Crandon began experimenting with séances as a hobby, possibly to distract her older husband from a morbid obsession with mortality. On July 23, 1924 her name was submitted as a candidate for a prize offered by Scientific American magazine to any medium who could demonstrate telekinetic ability under scientific controls. With a doctor as husband, Crandon was well prepared for the challenge, and her charm and lack of interest in personal monetary reward made her seem honest to the public eye. Her séance circles included members of the middle class as well as luminary members of the Boston upper class and Ivy League elite. Famous supporters such as Sir Arthur Conan Doyle gave her significant credibility. She became so popular that her prayers were read by the U.S. Army. The Scientific American prize committee consisted of William McDougall, professor of psychology at Harvard; Harry Houdini, the famous professional magician and escape artist, who later would debunk her as a fraud; Walter Franklin Prince, American psychical researcher; Dr. Daniel Frost Comstock, who introduced technicolor to film; and Hereward Carrington, amateur magician, psychical researcher, author, and manager for the Italian medium Eusapia Palladino.

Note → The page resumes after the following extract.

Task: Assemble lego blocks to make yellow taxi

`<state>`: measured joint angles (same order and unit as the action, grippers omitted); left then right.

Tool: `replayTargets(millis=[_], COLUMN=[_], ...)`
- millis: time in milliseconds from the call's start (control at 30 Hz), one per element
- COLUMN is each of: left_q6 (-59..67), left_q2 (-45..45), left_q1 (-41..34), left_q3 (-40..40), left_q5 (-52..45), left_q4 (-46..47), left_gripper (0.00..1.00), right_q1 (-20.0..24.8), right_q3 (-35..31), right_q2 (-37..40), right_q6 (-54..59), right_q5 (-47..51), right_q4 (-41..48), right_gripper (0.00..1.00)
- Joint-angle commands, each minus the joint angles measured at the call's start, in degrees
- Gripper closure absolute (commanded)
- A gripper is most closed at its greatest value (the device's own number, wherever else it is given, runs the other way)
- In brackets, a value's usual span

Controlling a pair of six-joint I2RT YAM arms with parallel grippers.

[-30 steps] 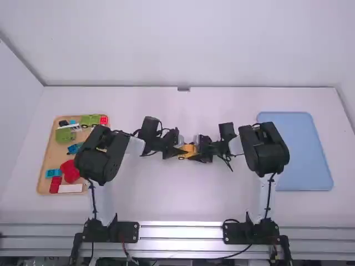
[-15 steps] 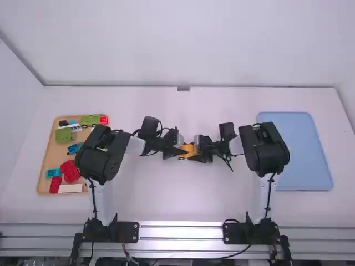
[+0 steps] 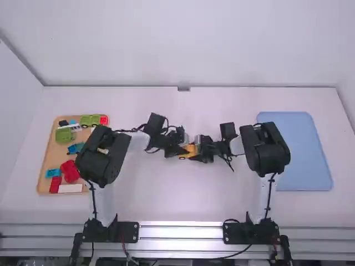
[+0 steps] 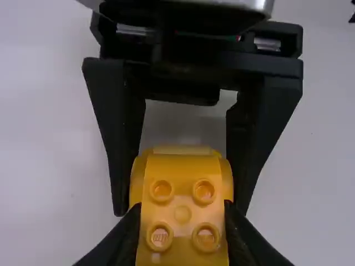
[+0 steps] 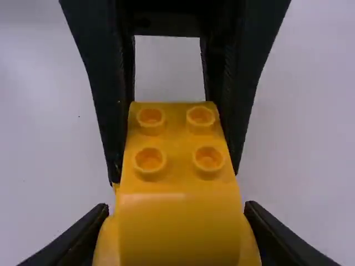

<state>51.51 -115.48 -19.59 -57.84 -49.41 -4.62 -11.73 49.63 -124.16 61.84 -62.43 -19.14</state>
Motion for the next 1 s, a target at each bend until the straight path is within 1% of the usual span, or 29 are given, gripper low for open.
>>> replayTargets(millis=[0,67,133,233,300,567,600,667,767,967], left_q6=[2.3,1.9,1.9,1.9,1.9,0.6,0.6,0.6,0.6,0.6], left_q2=[-3.6,-3.6,-3.5,-3.5,-3.3,-1.4,-1.0,-1.0,-0.8,-0.2], left_q1=[-3.0,-3.0,-3.0,-2.9,-2.9,-2.9,-2.9,-2.9,-2.9,-2.9], left_q3=[2.0,1.7,1.4,0.2,-0.4,-2.3,-2.3,-2.3,-2.3,-2.3], left_q5=[9.1,9.8,9.4,9.4,9.3,9.4,9.4,9.4,9.4,7.9], left_q4=[3.8,4.2,4.2,4.7,5.4,8.1,8.1,8.1,8.1,8.0], left_gripper=[0.98,0.98,0.95,0.79,0.75,0.74,0.71,0.70,0.66,0.61], right_q1=[-1.5,-1.3,-1.5,-1.4,-1.5,-1.5,-1.3,-1.5,-1.4,-1.4], right_q3=[-0.2,-0.2,-0.2,-0.2,-0.2,-0.2,-0.2,-0.2,-0.2,-0.2], right_q2=[-1.0,-1.0,-1.0,-1.0,-1.0,-1.0,-1.0,-1.0,-1.0,-1.0], right_q6=[-1.6,-1.6,-1.6,-1.7,-2.1,-2.0,-2.0,-2.1,-2.0,-2.7], right_q5=[2.3,2.5,2.5,2.5,2.5,2.5,2.5,2.5,2.5,2.5], right_q4=[0.3,0.3,0.3,0.3,0.3,0.3,0.3,0.3,0.3,0.2], right_gripper=[0.46,0.46,0.46,0.45,0.45,0.45,0.45,0.45,0.45,0.44])
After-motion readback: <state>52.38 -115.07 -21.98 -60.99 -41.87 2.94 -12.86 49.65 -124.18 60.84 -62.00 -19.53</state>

Mr. Malcolm Bird, an employee of Scientific American (not on the Prize Committee) notified Houdini of the possibility that “Margery” might win the prize. Houdini and other prize committee members attended two séances in Boston at Margery (and her husband’s) home on July 23 and 24, 1924 and claimed to have observed Crandon’s tricks. According to Houdini, Crandon had escaped control and stretched her foot to ring a bell in the séance room. Houdini told the committee about the fraud and gave a practical demonstration, however, Bird in an article for Scientific American praised Margery’s abilities and newspapers supported Bird’s declarations.

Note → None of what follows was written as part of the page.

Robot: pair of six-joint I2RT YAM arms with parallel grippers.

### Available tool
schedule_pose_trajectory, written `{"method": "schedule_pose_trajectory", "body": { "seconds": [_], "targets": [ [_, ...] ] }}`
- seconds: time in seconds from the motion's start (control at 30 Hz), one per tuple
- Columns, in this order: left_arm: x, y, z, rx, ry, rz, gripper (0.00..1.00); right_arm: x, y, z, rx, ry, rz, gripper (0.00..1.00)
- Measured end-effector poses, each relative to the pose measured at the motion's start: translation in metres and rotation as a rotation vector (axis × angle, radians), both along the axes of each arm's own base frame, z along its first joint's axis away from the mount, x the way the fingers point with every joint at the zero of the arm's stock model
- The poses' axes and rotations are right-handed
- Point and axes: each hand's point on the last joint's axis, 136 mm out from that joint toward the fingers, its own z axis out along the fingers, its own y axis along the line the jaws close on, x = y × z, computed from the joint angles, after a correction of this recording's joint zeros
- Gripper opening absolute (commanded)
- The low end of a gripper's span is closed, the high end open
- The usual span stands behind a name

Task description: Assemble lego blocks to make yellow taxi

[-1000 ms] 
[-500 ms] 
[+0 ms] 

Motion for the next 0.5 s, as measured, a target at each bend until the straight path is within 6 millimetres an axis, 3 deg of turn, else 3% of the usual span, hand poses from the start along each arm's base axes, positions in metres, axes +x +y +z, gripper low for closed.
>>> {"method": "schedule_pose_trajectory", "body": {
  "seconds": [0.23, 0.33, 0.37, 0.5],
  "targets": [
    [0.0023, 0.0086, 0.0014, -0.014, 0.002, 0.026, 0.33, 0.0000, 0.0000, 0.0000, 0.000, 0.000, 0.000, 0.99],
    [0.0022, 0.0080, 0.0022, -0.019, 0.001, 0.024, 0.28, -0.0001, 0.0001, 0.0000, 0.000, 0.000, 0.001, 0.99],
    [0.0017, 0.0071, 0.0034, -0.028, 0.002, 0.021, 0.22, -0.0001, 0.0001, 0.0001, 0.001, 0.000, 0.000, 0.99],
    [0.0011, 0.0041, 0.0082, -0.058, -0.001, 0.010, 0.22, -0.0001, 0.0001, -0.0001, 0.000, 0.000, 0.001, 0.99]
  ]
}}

They visited again on August 23, 1924 for a few days. On the August visit, Houdini exposed the mechanics used during the séance, along with other people involved in creating the noises during the séance. Houdini asked her to wear an apparatus which prevented her from using her legs. The apparatus was a large cabinet-box leaving only her head and hands sticking out. On August 25 with Dr. Comstock and Houdini in a séance Crandon was placed in the cabinet. A box with a bell was placed on a table in front of the cabinet. During the séance the bell made a noise but when the lights were turned on it was revealed the lid of the cabinet-box had been forced open. Houdini claimed Crandon had cheated and had rung the bell herself. During the next séance Crandon requested that the sides of the cabinet be closed so she could move her hands freely inside the cabinet. A ruler was found in the cabinet, Houdini suggested that Crandon had used the ruler with her neck to ring the bell. In response, Crandon accused Houdini and his assistant Jim Collins of placing the ruler inside the cabinet to discredit her.

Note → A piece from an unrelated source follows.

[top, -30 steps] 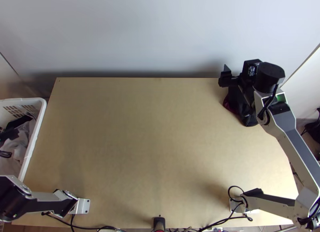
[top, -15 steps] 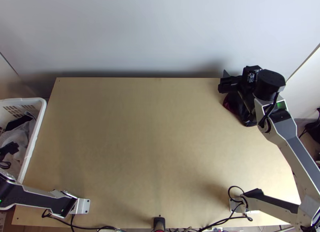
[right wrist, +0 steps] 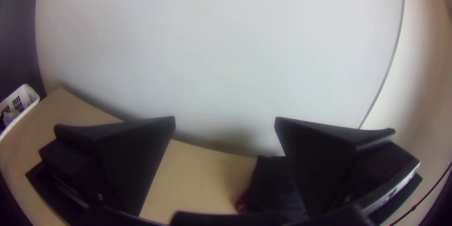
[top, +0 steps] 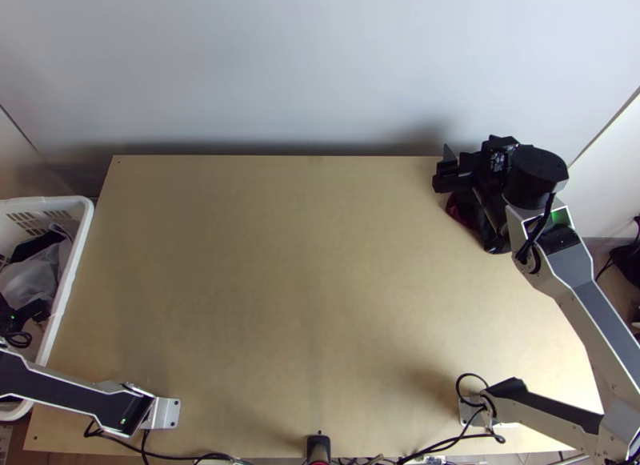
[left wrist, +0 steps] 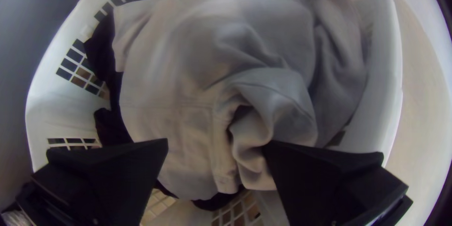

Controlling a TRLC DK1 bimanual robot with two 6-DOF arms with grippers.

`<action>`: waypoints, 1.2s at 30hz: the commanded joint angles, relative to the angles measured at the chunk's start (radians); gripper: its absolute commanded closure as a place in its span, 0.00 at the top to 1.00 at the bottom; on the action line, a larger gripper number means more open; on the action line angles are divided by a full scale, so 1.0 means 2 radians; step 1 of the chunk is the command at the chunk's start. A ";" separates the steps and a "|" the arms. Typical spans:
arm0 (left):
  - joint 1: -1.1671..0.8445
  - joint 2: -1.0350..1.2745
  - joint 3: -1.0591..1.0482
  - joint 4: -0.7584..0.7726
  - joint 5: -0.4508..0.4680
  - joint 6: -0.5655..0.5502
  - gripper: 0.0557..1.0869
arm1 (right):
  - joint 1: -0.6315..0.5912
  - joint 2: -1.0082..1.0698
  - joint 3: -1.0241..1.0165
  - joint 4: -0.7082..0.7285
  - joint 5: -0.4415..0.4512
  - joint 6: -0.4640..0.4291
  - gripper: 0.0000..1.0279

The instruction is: Fold the t-shirt

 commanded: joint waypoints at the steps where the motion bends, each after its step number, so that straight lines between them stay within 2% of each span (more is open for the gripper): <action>1: -0.002 0.051 0.002 0.010 -0.002 -0.001 0.95 | 0.003 -0.005 -0.001 0.000 0.004 -0.006 0.95; 10: -0.026 0.104 0.016 0.028 -0.002 -0.003 0.95 | 0.004 -0.014 -0.001 0.000 0.008 -0.017 0.95; 21: -0.036 0.124 0.066 0.001 -0.002 -0.042 0.94 | 0.007 -0.014 0.002 0.004 0.014 -0.020 0.95; 22: -0.035 0.122 0.066 0.001 0.002 -0.043 0.88 | 0.007 -0.013 0.002 0.005 0.015 -0.020 0.95; 24: -0.031 0.118 0.068 0.001 0.012 -0.051 0.67 | 0.007 -0.009 0.002 0.008 0.015 -0.020 0.95; 25: -0.028 0.114 0.068 0.001 0.026 -0.053 0.53 | 0.008 -0.008 0.002 0.009 0.015 -0.020 0.95; 26: -0.025 0.107 0.069 0.004 0.035 -0.061 0.32 | 0.008 -0.006 0.002 0.012 0.015 -0.020 0.95; 27: -0.024 0.104 0.075 0.003 0.041 -0.071 0.05 | 0.009 -0.006 0.002 0.013 0.015 -0.020 0.95; 31: -0.018 0.088 0.098 -0.028 0.072 -0.080 0.04 | 0.009 -0.002 0.003 0.018 0.015 -0.020 0.95; 36: -0.015 0.051 0.105 -0.032 0.077 -0.089 0.04 | 0.009 -0.001 0.003 0.020 0.015 -0.023 0.95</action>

On August, 27 the investigator Dr. Comstock asked her to wear a similar device called a “median control.” The device consisted of a box into which Crandon and an investigator would put their feet. Connecting to the box was a board which was locked on top of the knees, preventing withdrawal of the feet. Crandon’s hands were held by the investigator and the box with the bell was placed outside the control-box. Crandon agreed to be tested and, because of the strict control, no paranormal phenomena in the séance were observed. Margery did not win the prize money.